**The problem:** Could you retype exactly the lines below between the one holding "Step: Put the" and the one holding "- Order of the", inclusive, leaving out any pictures?

**Collected material:**
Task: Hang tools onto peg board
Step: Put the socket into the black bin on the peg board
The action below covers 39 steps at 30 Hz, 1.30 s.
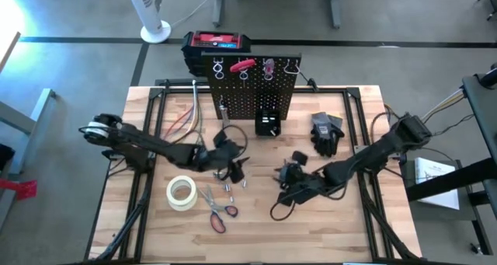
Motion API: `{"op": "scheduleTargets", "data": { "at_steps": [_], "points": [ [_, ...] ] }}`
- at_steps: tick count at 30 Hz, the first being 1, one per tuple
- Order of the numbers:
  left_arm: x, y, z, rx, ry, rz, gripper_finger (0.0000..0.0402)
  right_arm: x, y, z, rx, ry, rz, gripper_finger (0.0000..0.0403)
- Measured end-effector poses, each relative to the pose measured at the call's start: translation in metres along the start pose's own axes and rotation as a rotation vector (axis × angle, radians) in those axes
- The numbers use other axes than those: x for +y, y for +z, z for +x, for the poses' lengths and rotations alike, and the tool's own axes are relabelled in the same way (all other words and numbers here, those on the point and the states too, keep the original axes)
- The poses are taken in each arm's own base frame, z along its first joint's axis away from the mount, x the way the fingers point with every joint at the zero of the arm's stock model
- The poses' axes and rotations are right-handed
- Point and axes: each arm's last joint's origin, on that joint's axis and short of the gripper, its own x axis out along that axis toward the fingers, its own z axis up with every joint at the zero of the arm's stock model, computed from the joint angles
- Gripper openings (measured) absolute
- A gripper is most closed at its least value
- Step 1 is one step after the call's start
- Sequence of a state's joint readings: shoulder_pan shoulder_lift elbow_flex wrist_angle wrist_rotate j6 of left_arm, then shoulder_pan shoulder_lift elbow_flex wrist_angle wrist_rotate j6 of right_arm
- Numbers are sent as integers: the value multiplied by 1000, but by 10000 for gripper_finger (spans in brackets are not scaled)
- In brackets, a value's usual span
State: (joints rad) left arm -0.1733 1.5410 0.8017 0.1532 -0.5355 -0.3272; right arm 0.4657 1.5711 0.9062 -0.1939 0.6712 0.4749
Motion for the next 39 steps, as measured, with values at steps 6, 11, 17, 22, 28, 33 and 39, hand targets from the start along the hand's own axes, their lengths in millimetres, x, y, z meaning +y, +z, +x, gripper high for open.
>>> {"op": "scheduleTargets", "data": {
  "at_steps": [6,11,17,22,28,33,39],
  "points": [
    [6,-34,-18,39,-22,-112,196,17,3,32,-83,136,-41,153],
    [7,-47,-26,55,-39,-148,196,24,0,61,-159,189,-87,198],
    [1,-51,-34,41,-43,-127,196,25,-19,100,-131,150,-75,268],
    [-1,-55,-37,41,-40,-107,196,28,-28,132,-75,153,-25,312],
    [-1,-61,-38,55,-40,-116,196,30,-28,149,-32,204,4,326],
    [1,-66,-38,67,-34,-139,196,26,-25,155,29,221,29,298],
    [1,-69,-39,74,-34,-159,196,21,-23,155,43,215,21,199]
  ]
}}
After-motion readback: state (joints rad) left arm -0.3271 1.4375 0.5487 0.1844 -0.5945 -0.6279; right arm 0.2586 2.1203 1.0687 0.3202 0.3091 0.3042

**Answer for the task:**
Step: Put the socket into the black bin on the peg board
The action below covers 39 steps at 30 Hz, 1.30 s.
Motion API: `{"op": "scheduleTargets", "data": { "at_steps": [_], "points": [ [_, ...] ] }}`
- at_steps: tick count at 30 Hz, the first being 1, one per tuple
- Order of the numbers:

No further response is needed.